The rewards of public service

Time:2011-05-23

○ Zheng Weining Secretary General of the Charitable Foundation

In recent years, I've been asked, "What is your motivation for staying engaged in public service activities? Why do you continue to do so when there are no benefits to be gained from the process?" I thought about it and thought about it again, but I answered, "It's my conscience and sense of responsibility." Most of the people who asked were not too satisfied and asked again, "What about the most fundamental motivation?" I knew that what they wanted to say was, "What do you really get out of it?" These days, people really don't believe that a person will give without asking for anything. I've kept this question in my heart, and I keep asking myself, "What do you get out of it?"
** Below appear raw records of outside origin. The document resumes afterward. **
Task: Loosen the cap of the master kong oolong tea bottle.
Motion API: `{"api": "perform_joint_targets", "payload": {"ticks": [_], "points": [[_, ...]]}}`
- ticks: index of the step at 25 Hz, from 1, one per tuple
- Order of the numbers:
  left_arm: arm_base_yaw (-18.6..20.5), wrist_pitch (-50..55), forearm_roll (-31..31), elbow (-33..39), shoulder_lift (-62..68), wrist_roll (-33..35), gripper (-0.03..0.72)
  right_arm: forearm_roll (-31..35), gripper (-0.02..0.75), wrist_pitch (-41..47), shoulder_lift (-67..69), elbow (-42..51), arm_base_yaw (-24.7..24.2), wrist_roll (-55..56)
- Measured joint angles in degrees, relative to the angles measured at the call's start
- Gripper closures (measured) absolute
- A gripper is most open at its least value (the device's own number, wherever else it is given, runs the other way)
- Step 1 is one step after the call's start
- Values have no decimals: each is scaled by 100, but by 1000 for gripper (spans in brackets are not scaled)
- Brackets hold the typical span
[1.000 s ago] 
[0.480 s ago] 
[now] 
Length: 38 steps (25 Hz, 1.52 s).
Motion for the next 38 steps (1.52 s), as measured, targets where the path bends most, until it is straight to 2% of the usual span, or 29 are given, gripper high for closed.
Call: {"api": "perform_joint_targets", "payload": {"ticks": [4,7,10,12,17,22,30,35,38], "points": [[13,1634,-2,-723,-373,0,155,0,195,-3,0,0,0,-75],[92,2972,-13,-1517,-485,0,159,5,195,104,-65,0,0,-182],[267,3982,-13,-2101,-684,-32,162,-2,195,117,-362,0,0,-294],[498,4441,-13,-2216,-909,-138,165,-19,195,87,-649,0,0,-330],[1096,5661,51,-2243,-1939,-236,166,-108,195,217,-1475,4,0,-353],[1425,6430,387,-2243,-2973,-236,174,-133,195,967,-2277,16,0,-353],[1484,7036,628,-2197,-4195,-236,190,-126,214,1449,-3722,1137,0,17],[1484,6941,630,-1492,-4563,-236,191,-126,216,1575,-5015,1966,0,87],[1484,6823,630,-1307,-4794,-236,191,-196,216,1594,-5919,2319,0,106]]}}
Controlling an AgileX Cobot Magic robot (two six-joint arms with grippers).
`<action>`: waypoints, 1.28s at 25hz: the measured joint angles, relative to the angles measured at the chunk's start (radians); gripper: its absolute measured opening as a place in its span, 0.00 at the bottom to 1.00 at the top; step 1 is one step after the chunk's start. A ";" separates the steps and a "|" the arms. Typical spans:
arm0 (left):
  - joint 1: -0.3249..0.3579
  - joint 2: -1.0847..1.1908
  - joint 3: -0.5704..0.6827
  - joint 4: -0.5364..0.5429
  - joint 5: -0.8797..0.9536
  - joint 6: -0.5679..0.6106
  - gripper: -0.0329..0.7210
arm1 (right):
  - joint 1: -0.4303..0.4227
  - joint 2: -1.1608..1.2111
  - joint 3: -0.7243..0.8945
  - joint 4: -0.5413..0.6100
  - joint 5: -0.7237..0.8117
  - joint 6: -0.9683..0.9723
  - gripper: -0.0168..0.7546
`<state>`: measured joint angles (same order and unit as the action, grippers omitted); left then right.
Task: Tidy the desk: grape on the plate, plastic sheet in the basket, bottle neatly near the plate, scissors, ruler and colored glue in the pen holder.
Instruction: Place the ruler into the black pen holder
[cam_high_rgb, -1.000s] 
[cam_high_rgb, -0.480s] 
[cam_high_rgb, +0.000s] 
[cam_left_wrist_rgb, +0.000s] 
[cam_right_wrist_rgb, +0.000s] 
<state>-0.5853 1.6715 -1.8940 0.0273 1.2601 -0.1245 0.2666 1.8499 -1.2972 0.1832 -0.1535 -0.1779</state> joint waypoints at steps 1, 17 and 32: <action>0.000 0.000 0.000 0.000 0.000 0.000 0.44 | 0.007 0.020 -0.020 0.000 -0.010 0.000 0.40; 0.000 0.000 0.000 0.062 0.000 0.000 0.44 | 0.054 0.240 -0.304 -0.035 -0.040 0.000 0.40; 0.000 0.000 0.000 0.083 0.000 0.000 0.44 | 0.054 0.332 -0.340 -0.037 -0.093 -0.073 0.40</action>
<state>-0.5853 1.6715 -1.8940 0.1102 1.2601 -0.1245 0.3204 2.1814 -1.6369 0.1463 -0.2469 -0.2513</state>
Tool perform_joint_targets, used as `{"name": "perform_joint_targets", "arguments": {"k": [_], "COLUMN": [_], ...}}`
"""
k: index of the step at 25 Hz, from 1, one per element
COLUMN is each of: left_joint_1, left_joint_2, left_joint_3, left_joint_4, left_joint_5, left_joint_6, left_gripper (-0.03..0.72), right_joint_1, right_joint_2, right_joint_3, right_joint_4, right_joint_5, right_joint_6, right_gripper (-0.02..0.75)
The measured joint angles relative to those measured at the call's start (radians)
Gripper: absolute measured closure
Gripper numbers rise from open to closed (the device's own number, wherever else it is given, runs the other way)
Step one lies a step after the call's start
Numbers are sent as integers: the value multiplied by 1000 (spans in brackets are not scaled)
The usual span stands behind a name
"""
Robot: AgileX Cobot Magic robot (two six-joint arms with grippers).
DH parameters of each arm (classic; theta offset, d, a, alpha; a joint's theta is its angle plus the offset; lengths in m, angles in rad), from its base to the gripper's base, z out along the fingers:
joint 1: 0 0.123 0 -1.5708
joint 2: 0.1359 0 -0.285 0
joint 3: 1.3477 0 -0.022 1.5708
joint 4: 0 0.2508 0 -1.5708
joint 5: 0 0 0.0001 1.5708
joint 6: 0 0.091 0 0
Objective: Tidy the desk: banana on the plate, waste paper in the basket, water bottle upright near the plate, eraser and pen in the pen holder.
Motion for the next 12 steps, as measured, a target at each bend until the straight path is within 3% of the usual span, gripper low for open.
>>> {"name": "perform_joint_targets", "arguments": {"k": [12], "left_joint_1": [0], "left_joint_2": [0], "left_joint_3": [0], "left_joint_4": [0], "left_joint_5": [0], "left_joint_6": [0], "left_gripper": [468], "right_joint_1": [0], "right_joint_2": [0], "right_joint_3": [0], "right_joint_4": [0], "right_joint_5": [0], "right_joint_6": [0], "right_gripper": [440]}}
Of course, I believe that I have gained something, whether it is related to the touching or the warmth of meeting like-minded people, is a rare harvest and the wealth of life, but this is not all. In a sunny morning, I hold the "John Christopher" sitting on the sofa reading, suddenly as if a light shines into the mind, I understand: it is the 12 years of public welfare road, so that I hide in the corner from a corner of the disabled woman dare not see people, grew into many large-scale public welfare activities organizers, generous with all walks of life to communicate with the community, and no longer afraid. In fact, in addition to those gains that come with the water, there are also the enhancement of abilities, broadening of horizons, expansion of mind, and far-sightedness. These qualities have unconsciously filled my mind, making my life abundant, renewed, and growing ......

The harvest is so great!

I went from being a person who sees things and does things to a person who is actively involved in public welfare.
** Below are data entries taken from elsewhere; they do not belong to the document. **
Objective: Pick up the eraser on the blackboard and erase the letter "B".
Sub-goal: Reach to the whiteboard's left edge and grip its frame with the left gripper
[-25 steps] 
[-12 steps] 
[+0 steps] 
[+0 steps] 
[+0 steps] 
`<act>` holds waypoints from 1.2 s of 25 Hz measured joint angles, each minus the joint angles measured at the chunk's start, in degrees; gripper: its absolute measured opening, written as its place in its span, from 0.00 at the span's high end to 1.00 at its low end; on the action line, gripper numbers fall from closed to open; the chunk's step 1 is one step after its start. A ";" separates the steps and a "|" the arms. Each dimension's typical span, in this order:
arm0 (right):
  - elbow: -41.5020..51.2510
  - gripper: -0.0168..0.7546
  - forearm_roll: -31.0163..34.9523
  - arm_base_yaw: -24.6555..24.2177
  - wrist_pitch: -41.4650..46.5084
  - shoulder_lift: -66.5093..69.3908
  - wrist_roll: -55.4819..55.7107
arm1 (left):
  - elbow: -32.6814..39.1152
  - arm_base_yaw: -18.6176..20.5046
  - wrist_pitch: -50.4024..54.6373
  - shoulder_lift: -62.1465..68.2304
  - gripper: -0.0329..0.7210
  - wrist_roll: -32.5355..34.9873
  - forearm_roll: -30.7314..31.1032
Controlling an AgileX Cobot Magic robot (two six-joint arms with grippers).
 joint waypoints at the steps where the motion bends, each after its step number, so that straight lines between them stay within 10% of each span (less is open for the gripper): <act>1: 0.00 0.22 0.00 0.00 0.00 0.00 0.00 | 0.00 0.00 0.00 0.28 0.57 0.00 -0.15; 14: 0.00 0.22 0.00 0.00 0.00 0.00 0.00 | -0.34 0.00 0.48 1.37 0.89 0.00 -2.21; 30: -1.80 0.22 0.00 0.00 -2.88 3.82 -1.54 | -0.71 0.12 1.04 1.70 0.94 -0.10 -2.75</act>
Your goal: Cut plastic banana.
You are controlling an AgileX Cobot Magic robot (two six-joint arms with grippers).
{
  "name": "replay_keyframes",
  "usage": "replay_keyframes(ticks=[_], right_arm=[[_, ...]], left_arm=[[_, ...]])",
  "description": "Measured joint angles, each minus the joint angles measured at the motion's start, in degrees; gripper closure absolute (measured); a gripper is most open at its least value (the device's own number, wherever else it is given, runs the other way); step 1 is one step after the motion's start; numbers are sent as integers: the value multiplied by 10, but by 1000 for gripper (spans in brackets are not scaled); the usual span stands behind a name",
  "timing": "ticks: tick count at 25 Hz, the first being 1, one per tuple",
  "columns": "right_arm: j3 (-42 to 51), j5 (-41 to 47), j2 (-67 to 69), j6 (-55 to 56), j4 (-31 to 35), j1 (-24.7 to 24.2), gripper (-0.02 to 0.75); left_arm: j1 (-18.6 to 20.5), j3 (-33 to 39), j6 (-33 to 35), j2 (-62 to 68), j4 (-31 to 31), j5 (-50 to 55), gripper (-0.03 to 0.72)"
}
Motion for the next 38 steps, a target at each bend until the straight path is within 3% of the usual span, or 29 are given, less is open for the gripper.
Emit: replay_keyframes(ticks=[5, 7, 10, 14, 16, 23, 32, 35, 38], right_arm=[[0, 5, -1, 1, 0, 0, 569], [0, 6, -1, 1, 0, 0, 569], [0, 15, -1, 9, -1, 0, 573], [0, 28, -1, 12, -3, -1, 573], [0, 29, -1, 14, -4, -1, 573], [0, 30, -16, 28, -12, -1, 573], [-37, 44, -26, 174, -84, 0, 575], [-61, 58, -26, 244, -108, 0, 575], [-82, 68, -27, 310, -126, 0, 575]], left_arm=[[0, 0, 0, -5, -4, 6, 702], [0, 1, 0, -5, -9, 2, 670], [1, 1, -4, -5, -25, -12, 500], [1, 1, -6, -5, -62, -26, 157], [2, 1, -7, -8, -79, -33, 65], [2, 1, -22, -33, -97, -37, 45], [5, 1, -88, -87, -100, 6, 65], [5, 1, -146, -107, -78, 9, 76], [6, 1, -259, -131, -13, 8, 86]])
When I see people in difficulty, and also within my reach, I can not avoid; when faced with the request for help, and the responsibility is still in it, I can not refuse; when I know that the people facing difficulties, although unable to fundamentally change anything, but also can not pretend not to see, I just know that I put my best efforts, do not care about the results! ......

I just do what I can, just do what I happen to come across, just like that, time like water, passing, days gradually more and more things gradually more and more ......

And that only want to hide in the small nest of me, has fundamentally changed, I know: each person, are not by their own strength to live, people are living in groups of animals, must help each other in order to survive. And the world that everyone helps each other is heaven; on the contrary, everyone hurts each other's society, is hell!

It is in the public welfare, I understand a lot of people do things, understand that people so for people, is to continue to get out of the small me, to the big me; out of the small world of the individual, to the vast new world; out of the narrow "self", to the boundless "mass". The "mass". Human growth, in fact, is a continuous "go out" process, there is no end, only endless far and wide! Only then is it worthwhile for us to bear the suffering and pay for life!